Why do you have the children the majority of the week?

annaklingon · 10/12/2011 09:52

John

Obviously you and your wife had a really unhappy marriage.

There may be a million reasons for this and I tend to the maxim that there are 3 sides to every story - your side, her side and the truth.

I have not said anything to you that I would not say to a woman in the same situation. I have not been nasty or spiteful. I have been measured and calm in my response to you.

I stand by what I said WRT your new lady friend - 8 weeks from separation is a very very short period of time and you may find that this relationship does not last or go the distance, simply because you are not emotionally a place to enable it to. This new woman, who you seem to have put on a pedestal will have feet of clay you know, she will have faults just like the rest of us.

And WRT to you moving and changing careers, I will refer to one thing you said in your OP which made me exceedingly uneasy -

"I decided she needed a change of scenery so I applied for a job in Oz and got it."

You have no right to decide for an adult what they need. To use words my 9 year old would use, you are not the boss of her. There should have been a discussion and a joint decision should have been made, not you "deciding".

I hope you will take the points that have been made on here on board and use the advice in your new relationship.

MarinaAzul · 10/12/2011 10:54

Oh leave him alone!
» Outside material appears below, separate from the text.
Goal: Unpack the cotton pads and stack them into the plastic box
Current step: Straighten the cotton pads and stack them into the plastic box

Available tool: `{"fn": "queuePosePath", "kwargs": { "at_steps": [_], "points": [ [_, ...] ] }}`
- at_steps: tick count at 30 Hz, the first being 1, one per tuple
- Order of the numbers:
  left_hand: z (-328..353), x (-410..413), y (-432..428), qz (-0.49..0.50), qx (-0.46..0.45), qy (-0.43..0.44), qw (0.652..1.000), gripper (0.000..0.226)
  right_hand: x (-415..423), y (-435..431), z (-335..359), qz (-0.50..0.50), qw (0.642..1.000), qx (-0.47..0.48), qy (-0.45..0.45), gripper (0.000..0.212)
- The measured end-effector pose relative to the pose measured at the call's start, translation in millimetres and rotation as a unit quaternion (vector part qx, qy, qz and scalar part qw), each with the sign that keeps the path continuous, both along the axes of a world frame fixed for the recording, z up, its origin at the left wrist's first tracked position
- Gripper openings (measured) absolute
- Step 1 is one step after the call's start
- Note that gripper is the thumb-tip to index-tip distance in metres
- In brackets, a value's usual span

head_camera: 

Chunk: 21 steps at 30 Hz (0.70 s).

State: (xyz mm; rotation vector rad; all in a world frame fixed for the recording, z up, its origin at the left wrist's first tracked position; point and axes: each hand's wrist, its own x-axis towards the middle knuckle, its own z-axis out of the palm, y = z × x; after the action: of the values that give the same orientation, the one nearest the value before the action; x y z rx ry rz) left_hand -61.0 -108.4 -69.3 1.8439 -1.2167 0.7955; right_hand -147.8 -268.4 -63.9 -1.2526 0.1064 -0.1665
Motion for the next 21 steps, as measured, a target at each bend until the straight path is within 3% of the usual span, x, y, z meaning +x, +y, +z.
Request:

He's posted for support, not judgement.Jeez, if a woman posted with a similar story she would be swamped with support,advice and 'unmumsnetty hugs' !

HoldMeCloserTonyDanza · 12/12/2011 00:54

If even a sliver of this is true I feel so sorry for three little kids with a pair of selfish wankers for parents.

I hope you had a lovely time on the weekend break John. That comes first right? I'm sure your infant kids understood perfectly why Mummy doesn't want to live with them any more and Daddy is more interested in spending two months pissed and shagging some new woman two weeks before Christmas. You're Father of the Year.